Las decisiones de abril fueron tomadas deprisa y sin ningún disimulo, escudándose en que lo mismo se hizo en 2006, cuando aquella legislatura eligió dos tandas de magistrados. Los que entonces adversaron con fundamento tal decisión abusiva hoy defienden el mismo procedimiento; y los que entonces pusieron en práctica dicho abuso hoy lo rechazan. Esa es una de las magias de la alternancia: que al ir poniendo a las distintas fuerzas en posiciones alternativas de Gobierno y de oposición, cada quien se mira en el espejo desde distintas perspectivas y así se van revelando los vicios y accionándose las correcciones de los mismos. No es que en cierta posición el uno sea bueno y el otro sea malo: es que la misma dinámica de cambiar de posición de poder ejerce funciones depurativas en las respectivas conductas.
Pero dicho proceso de aprendizaje, especialmente en un caso como el nuestro, es por naturaleza complejo, ya que implica en primer término renovación de actitudes, tanto desde las esferas gubernamentales como desde los liderazgos partidarios. Hay que pasar del ejercicio de las descalificaciones subjetivas, que es fácil y aparentemente muy rentable políticamente, al ejercicio de las valoraciones objetivas, que requiere análisis y serenidad de juicio. La negociación de la paz pudo avanzar y llegar a buen término porque no hubo descalificaciones previas respecto de ninguna de las dos partes, pese a que se estaba en plena guerra mutuamente destructiva; porque desde el comienzo funcionó la convicción mutua de que era imprescindible hacer concesiones que no quebrantaran el orden legal; y porque hubo voluntad compartida de avanzar de manera consistente. Lo que sorprende en la situación conflictiva actual del enfrentamiento de poderes es que se quiera hacer pasar la Constitución de mano en mano, como si fuera un objeto cualquiera. En la negociación de la paz nadie intentó vulnerar la Constitución vigente, aunque una de las partes estaba fuera de ella. Lo que se hizo fue acordar reformarla sin transgredirla. ¿Por qué no se aplica hoy aquel ejemplo?
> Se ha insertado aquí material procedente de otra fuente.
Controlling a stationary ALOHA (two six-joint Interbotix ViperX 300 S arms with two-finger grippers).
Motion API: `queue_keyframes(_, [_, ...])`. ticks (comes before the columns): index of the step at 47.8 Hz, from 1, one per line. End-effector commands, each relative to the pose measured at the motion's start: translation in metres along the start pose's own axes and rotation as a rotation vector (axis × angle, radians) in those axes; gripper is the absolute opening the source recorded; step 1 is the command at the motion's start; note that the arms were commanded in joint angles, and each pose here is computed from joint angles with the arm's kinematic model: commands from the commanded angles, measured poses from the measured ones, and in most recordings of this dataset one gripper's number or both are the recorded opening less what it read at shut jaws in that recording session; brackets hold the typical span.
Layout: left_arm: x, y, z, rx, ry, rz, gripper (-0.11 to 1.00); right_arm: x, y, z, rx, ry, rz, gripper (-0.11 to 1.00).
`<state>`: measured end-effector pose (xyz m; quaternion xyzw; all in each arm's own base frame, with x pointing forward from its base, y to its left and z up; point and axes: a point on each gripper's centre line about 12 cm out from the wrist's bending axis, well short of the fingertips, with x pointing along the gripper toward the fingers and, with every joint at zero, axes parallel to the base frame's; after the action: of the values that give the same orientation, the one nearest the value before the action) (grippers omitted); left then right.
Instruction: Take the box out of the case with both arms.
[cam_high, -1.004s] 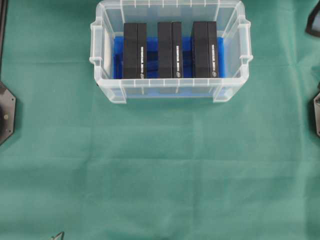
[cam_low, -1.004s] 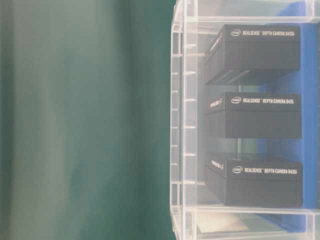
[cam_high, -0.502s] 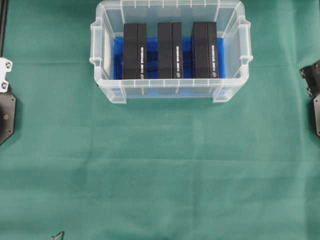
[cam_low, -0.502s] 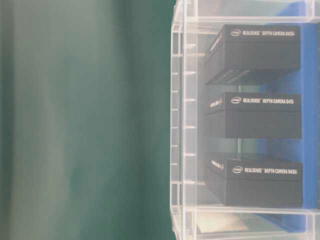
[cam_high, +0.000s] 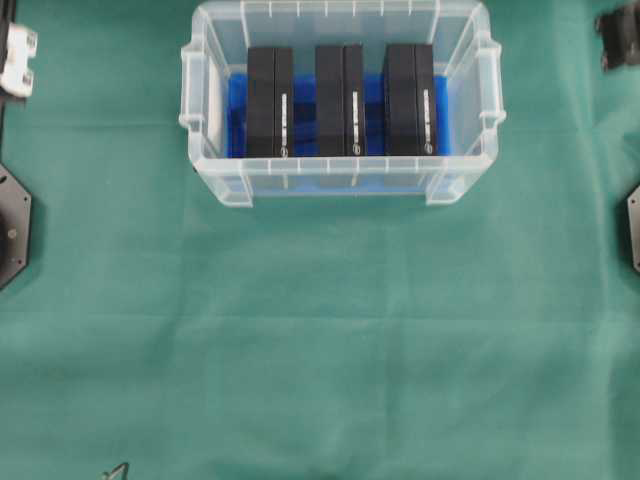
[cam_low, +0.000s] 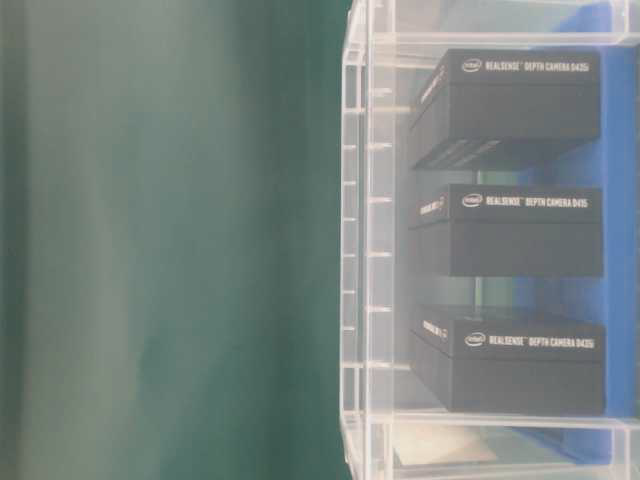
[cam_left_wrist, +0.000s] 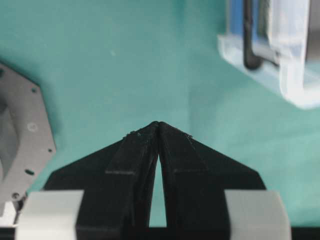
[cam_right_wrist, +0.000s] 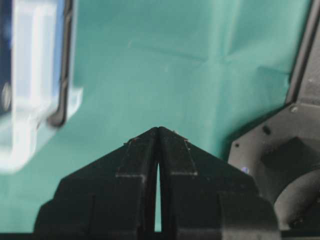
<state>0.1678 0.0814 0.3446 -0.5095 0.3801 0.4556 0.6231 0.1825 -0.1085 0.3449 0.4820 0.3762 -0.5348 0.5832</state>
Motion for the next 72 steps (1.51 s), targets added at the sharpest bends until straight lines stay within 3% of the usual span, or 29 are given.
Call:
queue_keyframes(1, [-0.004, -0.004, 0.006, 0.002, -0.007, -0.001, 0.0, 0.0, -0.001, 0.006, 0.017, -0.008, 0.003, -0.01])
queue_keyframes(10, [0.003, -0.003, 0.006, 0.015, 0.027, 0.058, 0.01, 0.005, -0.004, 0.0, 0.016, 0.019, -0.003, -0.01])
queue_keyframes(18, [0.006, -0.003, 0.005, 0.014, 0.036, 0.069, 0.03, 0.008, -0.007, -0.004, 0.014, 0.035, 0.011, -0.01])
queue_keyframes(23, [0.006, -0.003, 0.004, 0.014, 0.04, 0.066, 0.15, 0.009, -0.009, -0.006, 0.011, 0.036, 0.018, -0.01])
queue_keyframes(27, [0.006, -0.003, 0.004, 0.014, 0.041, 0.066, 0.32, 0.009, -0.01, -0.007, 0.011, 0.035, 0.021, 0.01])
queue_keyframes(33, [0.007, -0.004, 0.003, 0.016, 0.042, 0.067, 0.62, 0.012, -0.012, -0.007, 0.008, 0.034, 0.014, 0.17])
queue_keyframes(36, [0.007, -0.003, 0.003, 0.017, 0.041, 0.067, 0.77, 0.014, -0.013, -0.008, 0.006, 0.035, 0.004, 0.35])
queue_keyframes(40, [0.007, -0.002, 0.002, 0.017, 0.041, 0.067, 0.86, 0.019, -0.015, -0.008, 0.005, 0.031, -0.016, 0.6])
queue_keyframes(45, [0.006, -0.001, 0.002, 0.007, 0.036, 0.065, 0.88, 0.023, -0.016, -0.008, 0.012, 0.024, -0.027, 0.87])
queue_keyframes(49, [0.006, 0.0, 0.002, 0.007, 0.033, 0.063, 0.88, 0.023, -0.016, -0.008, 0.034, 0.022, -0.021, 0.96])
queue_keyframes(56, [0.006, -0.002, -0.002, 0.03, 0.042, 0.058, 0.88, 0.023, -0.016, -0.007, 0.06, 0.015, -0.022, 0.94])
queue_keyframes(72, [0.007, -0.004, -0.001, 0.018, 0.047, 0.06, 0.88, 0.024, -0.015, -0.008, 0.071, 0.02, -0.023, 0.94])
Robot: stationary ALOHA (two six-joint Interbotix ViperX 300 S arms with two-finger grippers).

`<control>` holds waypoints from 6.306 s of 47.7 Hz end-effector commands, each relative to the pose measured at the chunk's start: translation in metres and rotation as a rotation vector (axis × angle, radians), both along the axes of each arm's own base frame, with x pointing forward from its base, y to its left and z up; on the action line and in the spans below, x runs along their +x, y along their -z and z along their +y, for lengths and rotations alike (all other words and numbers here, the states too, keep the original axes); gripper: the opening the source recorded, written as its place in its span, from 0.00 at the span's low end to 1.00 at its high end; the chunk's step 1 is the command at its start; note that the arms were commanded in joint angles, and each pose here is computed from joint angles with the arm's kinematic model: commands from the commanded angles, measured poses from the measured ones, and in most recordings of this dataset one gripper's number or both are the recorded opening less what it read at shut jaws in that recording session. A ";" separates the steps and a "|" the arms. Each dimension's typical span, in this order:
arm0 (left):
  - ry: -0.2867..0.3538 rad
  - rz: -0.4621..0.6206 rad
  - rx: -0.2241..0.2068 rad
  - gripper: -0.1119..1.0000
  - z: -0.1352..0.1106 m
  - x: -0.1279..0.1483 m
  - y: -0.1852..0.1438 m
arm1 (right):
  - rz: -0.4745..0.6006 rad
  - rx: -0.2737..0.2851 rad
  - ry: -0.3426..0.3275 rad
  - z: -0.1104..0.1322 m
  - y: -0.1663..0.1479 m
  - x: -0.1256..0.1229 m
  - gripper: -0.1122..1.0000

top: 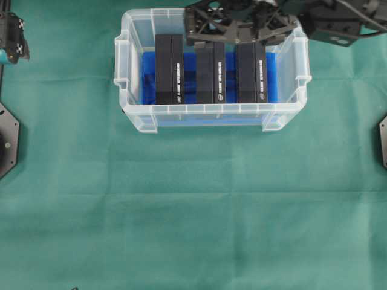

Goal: Take out the box from the case.
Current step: 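Move the open right gripper over the middle black RealSense box, then lower the right gripper and close it on the middle box, then lift the middle box straight up out of the case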

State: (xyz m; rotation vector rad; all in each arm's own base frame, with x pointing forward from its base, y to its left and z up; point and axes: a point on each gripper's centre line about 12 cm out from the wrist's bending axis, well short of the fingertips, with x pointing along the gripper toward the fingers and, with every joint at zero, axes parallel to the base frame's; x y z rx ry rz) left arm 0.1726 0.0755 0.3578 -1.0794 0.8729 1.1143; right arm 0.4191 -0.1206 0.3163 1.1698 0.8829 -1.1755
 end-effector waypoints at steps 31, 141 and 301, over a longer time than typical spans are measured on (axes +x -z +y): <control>-0.001 -0.021 0.000 0.93 0.000 0.000 -0.005 | -0.076 0.012 -0.009 0.002 -0.016 0.021 0.94; -0.007 -0.027 0.000 0.93 0.000 0.001 -0.005 | 0.026 0.042 -0.044 -0.014 0.060 0.022 0.94; 0.001 -0.027 0.003 0.93 0.000 0.001 -0.006 | 0.027 0.086 0.067 -0.005 -0.060 0.010 0.70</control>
Insistimos en un punto básico: una negociación política de alto nivel que sea realmente respetuosa de la realidad debe conducir a acuerdos razonables, que consoliden el Estado de Derecho en vez de erosionarlo o quebrantarlo. Esto es clave para que lo político no se vuelva factor demoledor, sino elemento constructor. Estamos en un momento difícil de nuestra evolución democrática, del que pueden surgir sin embargo efectos muy prometedores, si es que los resultados de esta minicrisis tan artificial son los que le convienen al proceso nacional. A eso tendrían que apuntar los esfuerzos de todos los involucrados, siempre que se decidan a actuar en función de país.